Elyse Gonzales atua como diretora do Ruby City, centro de arte contemporânea em San Antonio. Em entrevista, ela compartilha influências culturais que moldam sua curadoria, incluindo textos de Olivia Laing e análises de sonhos.
A liderança de Gonzales também traz relatos sobre a trajetória profissional. Ela iniciou na Devin Borden Hiram Butler Gallery, em Houston, antes de passar pela Menil Collection e, com apoio de Hiram, concluir mestrado em Williams College. O percurso revela uma aproximação entre prática museológica e pesquisa.
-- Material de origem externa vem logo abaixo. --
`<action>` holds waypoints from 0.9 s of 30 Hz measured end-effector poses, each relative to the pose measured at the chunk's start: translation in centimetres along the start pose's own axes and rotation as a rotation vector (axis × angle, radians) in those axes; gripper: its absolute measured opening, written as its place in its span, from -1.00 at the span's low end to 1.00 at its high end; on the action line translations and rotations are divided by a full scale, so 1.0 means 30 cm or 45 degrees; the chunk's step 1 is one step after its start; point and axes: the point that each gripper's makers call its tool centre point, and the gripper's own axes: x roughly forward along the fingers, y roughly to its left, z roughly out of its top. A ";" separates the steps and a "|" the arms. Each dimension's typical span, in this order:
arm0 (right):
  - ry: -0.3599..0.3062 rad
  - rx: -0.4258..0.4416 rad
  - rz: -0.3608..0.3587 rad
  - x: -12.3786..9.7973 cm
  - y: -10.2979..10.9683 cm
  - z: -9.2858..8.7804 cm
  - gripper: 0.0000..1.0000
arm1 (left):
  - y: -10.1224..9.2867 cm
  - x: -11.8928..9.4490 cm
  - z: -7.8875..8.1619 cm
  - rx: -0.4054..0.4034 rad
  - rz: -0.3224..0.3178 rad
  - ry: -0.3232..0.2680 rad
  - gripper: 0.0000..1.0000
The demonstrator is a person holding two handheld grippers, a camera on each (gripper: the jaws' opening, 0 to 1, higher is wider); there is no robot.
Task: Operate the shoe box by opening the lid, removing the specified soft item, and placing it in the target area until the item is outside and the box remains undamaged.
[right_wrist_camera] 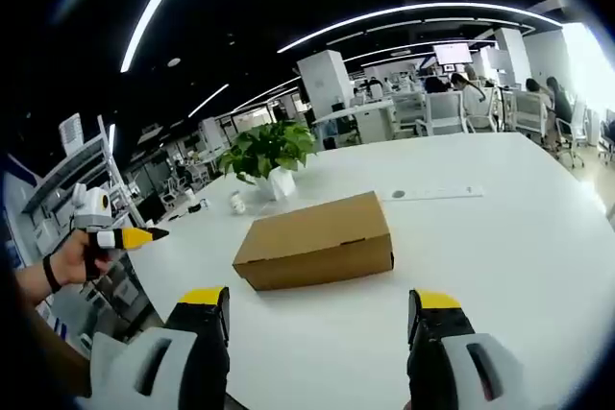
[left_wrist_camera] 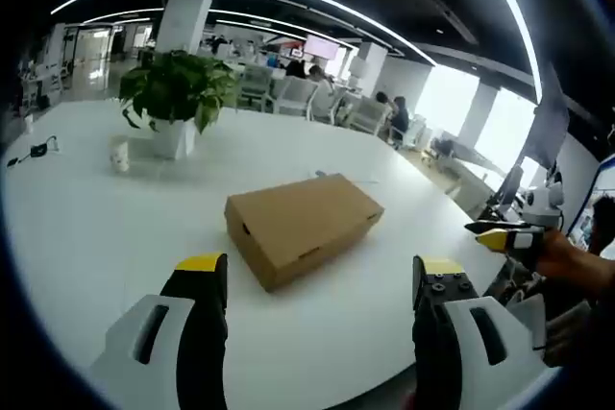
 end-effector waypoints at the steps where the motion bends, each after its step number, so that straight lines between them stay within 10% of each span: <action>1: -0.001 0.000 0.000 -0.001 0.001 -0.001 0.50 | 0.001 0.000 -0.001 -0.001 0.000 0.000 0.57; 27: 0.010 0.021 -0.018 -0.015 -0.012 -0.041 0.50 | 0.016 -0.012 -0.007 0.002 0.011 0.004 0.56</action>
Os vínculos com a Ruby City ganham força ao destacar a visão da fundadora Linda Pace. Pace sonhou com o edifício e, em 2007, encaminhou ao arquiteto David Adjaye o projeto que ganhou vida. A ideia de sonhar o espaço norteou a instituição desde o início.
A pesquisadora cultural enfatiza a importância de referências amplas. Entre as leituras favoritas, destaca Olivia Laing pela fusão de pessoas, eventos e objetos, e sugere que o estudo de sonhos alimenta o pensamento curatorial. A leitura de Carl Jung também é mencionada como fonte de inspiração.
Dentro das atividades atuais, Gonzales trabalha na montagem de uma mostra de obras de Tracey Rose, combinando desenho e vídeo. Ela comenta o interesse por entender artistas por meio de interesses fora da prática principal, como música.
Sobre o papel da arte, a diretora afirma que sua função é oferecer prazer, estímulo visual e conceitual, ampliando o conhecimento, a compreensão das experiências alheias e a conexão humana.